What needs to be done:
Write the data out again exactly and in full.

Dataset content:
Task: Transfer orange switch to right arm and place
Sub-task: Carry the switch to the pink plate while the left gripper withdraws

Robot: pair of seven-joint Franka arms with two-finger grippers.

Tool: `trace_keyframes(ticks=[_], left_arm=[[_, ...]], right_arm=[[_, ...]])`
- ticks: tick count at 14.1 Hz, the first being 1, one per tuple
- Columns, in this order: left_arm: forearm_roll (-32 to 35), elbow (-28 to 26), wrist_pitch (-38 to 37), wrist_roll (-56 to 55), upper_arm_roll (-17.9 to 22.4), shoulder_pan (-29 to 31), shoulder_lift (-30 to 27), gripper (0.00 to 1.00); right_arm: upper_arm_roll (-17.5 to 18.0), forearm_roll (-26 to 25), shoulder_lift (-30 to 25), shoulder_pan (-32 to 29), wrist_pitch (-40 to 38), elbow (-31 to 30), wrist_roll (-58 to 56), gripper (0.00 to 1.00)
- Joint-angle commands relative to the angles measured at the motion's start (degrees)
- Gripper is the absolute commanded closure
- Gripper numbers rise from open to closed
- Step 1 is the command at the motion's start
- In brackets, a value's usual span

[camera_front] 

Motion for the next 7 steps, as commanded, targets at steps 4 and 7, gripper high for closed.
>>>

Exercise output:
Task: Transfer orange switch to right arm and place
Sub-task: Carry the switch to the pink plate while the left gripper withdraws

Robot: pair of seven-joint Franka arms with two-finger grippers.

Tool: `trace_keyframes(ticks=[_], left_arm=[[_, ...]], right_arm=[[_, ...]])`
- ticks: tick count at 14.1 Hz, the first being 1, one per tuple
- Columns, in this order: left_arm: forearm_roll (-32 to 35), elbow (-28 to 26), wrist_pitch (-38 to 37), wrist_roll (-56 to 55), upper_arm_roll (-17.9 to 22.4), shoulder_pan (-29 to 31), shoulder_lift (-30 to 27), gripper (0.00 to 1.00); right_arm: upper_arm_roll (-17.5 to 18.0), forearm_roll (-26 to 25), shoulder_lift (-30 to 25), shoulder_pan (-32 to 29), wrist_pitch (-40 to 38), elbow (-31 to 30), wrist_roll (-58 to 56), gripper (0.00 to 1.00)
- Joint-angle commands relative to the angles measured at the motion's start (degrees)
- Gripper is the absolute commanded closure
- Gripper numbers rise from open to closed
- Step 1 is the command at the motion's start
- In brackets, a value's usual span

[camera_front] 

Motion for the next 7 steps, as commanded, targets at steps 4 and 7, gripper high for closed.
>>>

With this, the answer is finished.